Activity –
Search the records below for the word "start". Pull out each line that has it.

Items from a data source –
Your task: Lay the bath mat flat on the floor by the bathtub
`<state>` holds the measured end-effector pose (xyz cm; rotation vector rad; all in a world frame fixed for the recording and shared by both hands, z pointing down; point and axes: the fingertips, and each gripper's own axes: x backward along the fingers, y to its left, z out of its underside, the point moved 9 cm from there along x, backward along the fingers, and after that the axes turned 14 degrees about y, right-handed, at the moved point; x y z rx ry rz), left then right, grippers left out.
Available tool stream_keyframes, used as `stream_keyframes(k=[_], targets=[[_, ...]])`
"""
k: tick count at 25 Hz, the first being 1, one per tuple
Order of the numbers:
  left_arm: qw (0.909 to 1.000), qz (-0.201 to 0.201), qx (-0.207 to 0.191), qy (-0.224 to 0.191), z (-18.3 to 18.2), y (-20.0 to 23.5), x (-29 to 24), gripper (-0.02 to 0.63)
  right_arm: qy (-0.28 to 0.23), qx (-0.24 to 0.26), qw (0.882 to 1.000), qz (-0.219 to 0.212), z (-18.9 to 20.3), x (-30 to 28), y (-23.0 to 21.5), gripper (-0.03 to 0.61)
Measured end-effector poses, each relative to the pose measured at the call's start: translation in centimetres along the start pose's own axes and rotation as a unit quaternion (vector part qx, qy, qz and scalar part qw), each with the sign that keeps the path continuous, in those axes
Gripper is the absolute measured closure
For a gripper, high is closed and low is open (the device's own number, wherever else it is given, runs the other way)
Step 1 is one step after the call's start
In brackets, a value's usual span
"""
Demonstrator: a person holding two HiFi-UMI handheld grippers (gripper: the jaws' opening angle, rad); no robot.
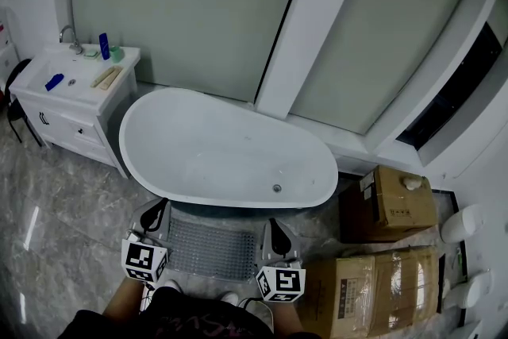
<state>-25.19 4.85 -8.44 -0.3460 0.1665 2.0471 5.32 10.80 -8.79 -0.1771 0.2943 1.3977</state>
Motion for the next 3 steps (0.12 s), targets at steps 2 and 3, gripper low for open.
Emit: stream_keyframes(k=[2,3], targets=[[1.0,-0.005,-0.004,0.0,0.01,0.02,-0.07,0.612,-0.004,0.006,1.0,0.0,-0.18,-0.11,0.09,0.566],[0.9999,-0.008,-0.007,0.0,0.02,0.05,-0.09,0.612,-0.007,0.009,1.0,0.0,-0.29,-0.15,0.13,0.567]])
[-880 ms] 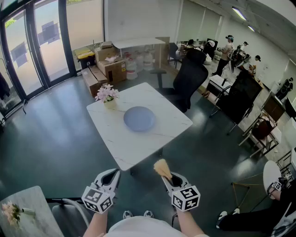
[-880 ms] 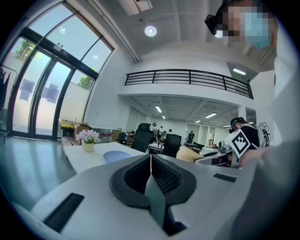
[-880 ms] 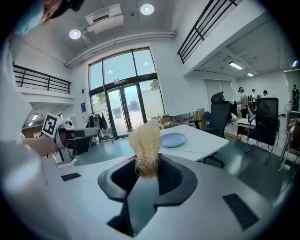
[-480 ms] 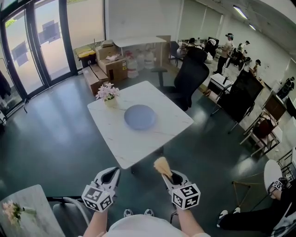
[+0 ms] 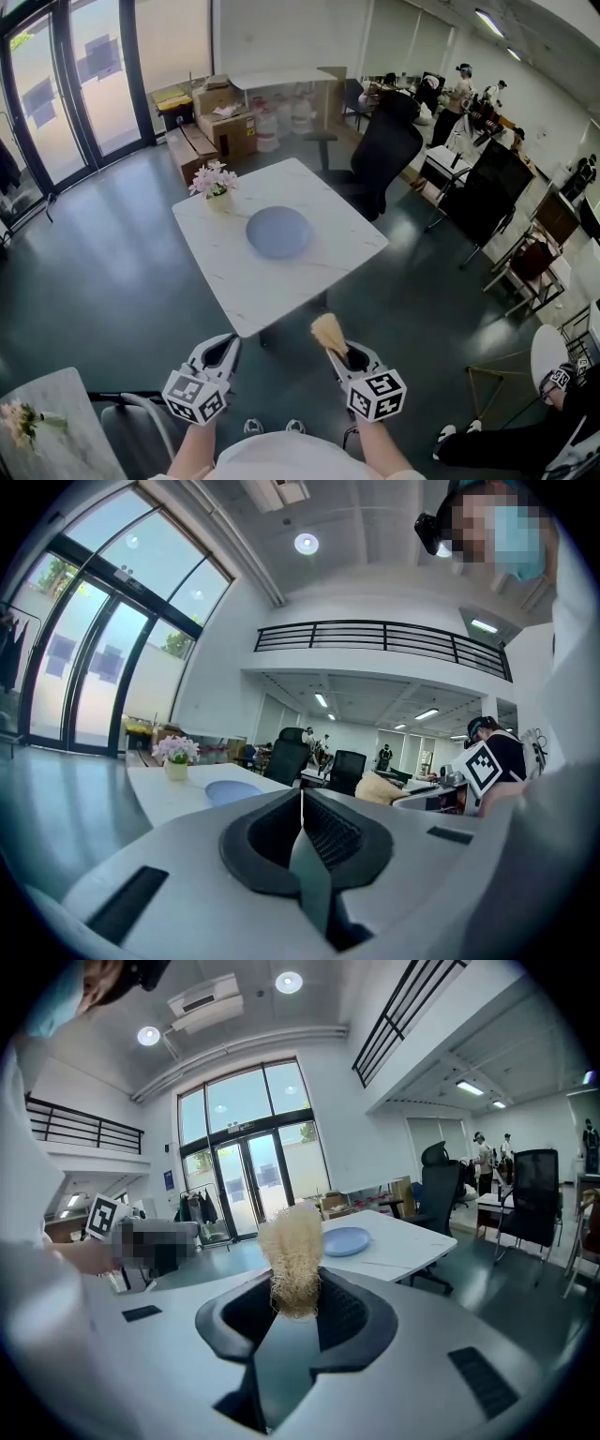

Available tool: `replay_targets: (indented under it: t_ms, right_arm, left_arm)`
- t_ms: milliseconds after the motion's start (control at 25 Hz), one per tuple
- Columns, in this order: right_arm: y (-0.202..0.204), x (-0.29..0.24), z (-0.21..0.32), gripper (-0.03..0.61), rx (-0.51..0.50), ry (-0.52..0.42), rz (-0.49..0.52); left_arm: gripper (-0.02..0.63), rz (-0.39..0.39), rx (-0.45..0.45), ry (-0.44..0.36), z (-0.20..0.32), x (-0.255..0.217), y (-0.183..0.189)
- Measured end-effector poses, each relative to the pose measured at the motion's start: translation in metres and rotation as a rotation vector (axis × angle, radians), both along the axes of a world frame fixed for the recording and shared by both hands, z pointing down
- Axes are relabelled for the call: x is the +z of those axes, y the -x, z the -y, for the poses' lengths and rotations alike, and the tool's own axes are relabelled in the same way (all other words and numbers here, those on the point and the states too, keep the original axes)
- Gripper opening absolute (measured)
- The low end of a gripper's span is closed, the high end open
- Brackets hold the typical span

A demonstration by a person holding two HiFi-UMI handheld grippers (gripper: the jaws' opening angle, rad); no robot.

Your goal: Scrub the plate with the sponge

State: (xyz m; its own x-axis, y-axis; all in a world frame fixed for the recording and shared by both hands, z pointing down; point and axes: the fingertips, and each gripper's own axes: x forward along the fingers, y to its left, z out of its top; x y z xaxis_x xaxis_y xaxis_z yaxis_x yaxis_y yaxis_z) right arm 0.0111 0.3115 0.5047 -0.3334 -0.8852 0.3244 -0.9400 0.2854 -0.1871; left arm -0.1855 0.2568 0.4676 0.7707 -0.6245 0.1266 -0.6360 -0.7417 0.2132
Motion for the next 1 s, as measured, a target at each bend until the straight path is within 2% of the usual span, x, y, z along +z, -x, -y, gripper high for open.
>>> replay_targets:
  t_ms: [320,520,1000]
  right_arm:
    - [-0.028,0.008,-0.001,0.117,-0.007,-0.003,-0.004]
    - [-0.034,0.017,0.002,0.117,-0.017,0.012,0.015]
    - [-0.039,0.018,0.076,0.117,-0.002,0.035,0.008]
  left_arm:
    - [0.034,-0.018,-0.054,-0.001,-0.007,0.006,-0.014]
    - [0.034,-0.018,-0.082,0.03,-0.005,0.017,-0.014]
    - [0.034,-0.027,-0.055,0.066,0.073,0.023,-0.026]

Problem solution –
Measured end-effector poses, each relative to the pose measured at the call's start: translation in centimetres along the start pose's own axes and rotation as a unit quaternion (vector part qx, qy, qz and scalar part qw), each with the sign that keeps the path continuous, in those axes
Step 1 is one step after the call's start
- t_ms: milliseconds after the motion's start (control at 25 Hz), one per tuple
- Measured end-effector poses, each relative to the pose measured at the motion's start: translation in metres and rotation as a rotation vector (axis × angle, radians), both along the axes of a world frame fixed for the recording and shared by both hands, z pointing down

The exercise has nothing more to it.